Did General Motors (GM 1.20%) just achieve a breakthrough in Europe?

GM just achieved something. GM Vice Chairman Steve Girsky, the former Wall Street analyst who has been leading GM's effort to transform its long-troubled European operation, said on Monday that he hoped to reach a significant cost-saving deal with Opel's German labor union by "the end of the month."

That's today, Thursday. And, as if on cue, GM and the union just announced what they're calling the "Deutschlandplan," a road map for Opel's future in Germany. The plan formalizes what GM has been saying for months: One of its German factories will close... eventually.

But will this deal be what GM needs to stem its huge losses in the Old World?

A long-standing problem that cries out for action
For months now, GM has been negotiating – or trying to negotiate – a rescue plan with representatives of IG Metall, the powerful German labor union that represents workers at Opel, the GM subsidiary that accounts for most of the company's business in Europe.

Opel needs rescuing, badly. GM has lost over $17 billion in Europe since 1999, $1.8 billion of that in 2012 alone. Its problems are familiar ones: Too many factories, too-rich labor deals, tough competition – and a protracted economic mess that nearly drove auto sales to a 20-year low last year.

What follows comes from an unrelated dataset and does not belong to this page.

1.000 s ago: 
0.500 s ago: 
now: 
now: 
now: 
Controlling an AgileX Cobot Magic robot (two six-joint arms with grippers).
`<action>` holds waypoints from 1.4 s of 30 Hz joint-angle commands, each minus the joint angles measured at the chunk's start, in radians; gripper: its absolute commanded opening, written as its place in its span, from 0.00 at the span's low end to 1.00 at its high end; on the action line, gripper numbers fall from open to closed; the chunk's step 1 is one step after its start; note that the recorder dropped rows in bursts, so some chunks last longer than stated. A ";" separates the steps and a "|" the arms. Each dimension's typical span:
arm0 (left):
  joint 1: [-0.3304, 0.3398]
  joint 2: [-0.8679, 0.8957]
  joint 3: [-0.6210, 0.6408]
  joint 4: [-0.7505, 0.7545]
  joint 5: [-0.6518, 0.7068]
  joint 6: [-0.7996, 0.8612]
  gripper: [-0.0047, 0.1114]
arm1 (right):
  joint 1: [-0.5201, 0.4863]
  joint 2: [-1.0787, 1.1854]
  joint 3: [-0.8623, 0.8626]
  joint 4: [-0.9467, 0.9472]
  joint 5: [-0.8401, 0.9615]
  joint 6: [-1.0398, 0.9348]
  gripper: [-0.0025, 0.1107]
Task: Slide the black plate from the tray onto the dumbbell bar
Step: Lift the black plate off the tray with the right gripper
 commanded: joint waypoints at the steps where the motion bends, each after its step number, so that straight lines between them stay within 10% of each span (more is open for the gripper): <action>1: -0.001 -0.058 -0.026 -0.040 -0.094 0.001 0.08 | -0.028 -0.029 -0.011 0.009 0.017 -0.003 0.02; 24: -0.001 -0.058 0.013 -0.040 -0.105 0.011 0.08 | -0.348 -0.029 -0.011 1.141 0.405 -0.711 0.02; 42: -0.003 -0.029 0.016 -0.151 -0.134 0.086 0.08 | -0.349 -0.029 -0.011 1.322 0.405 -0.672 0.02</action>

Rival Ford (F 0.69%), Europe's No. 2 player after giant Volkswagen (VWAGY -1.11%), has faced similar losses in recent quarters. But last fall, Ford announced a sweeping plan to address its problems by 2015 – a plan that includes closing at least three factories. Investors were pleased.

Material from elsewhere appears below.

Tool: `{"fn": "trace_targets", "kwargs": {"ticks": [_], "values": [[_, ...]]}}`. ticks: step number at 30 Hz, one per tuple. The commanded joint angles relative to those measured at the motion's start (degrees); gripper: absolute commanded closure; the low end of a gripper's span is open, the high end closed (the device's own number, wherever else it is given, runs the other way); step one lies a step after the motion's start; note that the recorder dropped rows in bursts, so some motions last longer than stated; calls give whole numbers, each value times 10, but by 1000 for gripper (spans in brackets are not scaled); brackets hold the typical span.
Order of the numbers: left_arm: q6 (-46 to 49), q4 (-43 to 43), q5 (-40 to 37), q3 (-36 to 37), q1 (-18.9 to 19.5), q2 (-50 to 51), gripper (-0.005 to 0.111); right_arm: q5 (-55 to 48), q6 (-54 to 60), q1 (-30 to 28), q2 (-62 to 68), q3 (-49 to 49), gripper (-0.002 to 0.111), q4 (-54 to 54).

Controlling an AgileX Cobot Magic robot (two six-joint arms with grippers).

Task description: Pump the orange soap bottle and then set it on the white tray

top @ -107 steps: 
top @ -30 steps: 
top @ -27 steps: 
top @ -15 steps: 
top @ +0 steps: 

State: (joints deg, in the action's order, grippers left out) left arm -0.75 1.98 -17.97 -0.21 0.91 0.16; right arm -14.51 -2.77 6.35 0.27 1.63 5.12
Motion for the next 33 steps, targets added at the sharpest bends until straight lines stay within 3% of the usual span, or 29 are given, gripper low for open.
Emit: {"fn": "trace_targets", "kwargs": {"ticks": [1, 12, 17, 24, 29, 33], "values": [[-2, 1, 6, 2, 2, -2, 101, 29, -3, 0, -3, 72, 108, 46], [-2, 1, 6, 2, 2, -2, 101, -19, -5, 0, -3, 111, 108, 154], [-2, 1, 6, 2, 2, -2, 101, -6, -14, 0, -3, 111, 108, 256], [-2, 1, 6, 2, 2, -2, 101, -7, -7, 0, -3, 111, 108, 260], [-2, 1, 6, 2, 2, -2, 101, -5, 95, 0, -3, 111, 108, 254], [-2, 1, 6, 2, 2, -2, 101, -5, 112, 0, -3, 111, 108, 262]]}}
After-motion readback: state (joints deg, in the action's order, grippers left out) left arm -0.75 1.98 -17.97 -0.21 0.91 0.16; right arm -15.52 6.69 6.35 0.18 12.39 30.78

So far, GM hasn't been able to do anything like that, and that has weighed on the company's stock price. While the General has made a lot of incremental changes at Opel, including a sweeping management overhaul, attempts to close factories had run into very stiff opposition from IG Metall – which has many friends in the German government.

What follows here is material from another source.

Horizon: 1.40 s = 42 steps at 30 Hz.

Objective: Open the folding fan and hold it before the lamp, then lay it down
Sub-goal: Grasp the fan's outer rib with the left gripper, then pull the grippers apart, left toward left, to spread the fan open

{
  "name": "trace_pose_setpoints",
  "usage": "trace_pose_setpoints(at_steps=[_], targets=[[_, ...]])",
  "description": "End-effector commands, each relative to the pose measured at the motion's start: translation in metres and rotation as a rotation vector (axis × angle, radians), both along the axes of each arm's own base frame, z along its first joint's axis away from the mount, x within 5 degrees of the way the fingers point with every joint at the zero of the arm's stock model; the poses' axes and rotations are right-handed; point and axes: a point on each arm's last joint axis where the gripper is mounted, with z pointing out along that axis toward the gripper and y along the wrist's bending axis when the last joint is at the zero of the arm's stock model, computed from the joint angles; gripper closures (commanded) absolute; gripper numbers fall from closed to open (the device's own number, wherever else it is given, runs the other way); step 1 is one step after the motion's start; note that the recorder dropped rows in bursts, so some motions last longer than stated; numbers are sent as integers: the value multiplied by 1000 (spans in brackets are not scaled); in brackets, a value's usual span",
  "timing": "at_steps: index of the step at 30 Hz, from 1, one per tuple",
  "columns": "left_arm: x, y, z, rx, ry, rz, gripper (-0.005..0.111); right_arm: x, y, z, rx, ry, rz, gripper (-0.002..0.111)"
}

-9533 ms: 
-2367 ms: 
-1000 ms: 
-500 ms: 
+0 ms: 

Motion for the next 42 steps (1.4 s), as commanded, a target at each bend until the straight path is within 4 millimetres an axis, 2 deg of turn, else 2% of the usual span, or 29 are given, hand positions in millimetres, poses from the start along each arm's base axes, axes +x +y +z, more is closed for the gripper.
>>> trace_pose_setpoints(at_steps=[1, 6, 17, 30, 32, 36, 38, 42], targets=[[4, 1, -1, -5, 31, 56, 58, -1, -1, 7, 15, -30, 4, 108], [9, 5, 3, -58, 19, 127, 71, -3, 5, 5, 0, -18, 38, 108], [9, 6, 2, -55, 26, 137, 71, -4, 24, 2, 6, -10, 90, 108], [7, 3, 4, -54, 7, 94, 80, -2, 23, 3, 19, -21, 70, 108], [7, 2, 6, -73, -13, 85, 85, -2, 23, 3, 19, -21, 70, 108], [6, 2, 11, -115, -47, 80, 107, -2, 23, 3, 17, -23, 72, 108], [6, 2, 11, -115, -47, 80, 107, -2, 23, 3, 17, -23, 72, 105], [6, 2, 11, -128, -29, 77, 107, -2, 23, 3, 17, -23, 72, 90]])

That has made things complicated for GM. And at first glance, this agreement doesn't make things a whole lot easier.

The agreement: One factory closes, others carry on
The agreement spells out the near-term future of Opel's operations in Germany, where the company operates four factories – and where it will apparently continue to operate four factories for a while longer.

The biggest news is this: GM is not going to follow through on its threat to close the Opel factory in Bochum at the beginning of 2015. Instead, the plant will stay open through the lifecycle of its current product (the Opel Zafira minivan), which is expected to conclude at the end of 2016. But even then, the Bochum site won't shut down completely: GM will continue to make parts and operate a warehouse in Bochum, which will preserve 1200 jobs over and above what GM had wanted.

Plans to shut down a transmission production line in Bochum at the end of 2013 have also been shelved, though a shift will be cut later this year, eliminating 700 jobs.

As for the other three German Opel factories, and the big engineering development center that GM operates in Rüsselsheim? Status quo, pretty much. All three factories have been guaranteed new products to produce after mid-decade, and GM promises to present a "strategic concept for the future" for the development center by the end of June.

So much for drastic action to stem GM's European losses. So what does GM get out of this, exactly?

What GM gets from this deal
Here's what GM gets: It gets its desired factory closing, more or less, while avoiding a nasty battle with the union. GM gets a few years of labor peace in Germany, or put another way, it gets to avoid the expensive, massive disruptions that typically come with labor unrest in Western Europe.

No doubt some investors had hoped for deeper concessions from the German union. But GM may not need them: GM has already cut over 2000 white-collar jobs in Germany, and – with labor peace at its highly visible German factories assured for the time being – it has some political cover to make cuts and changes as needed at its factories elsewhere.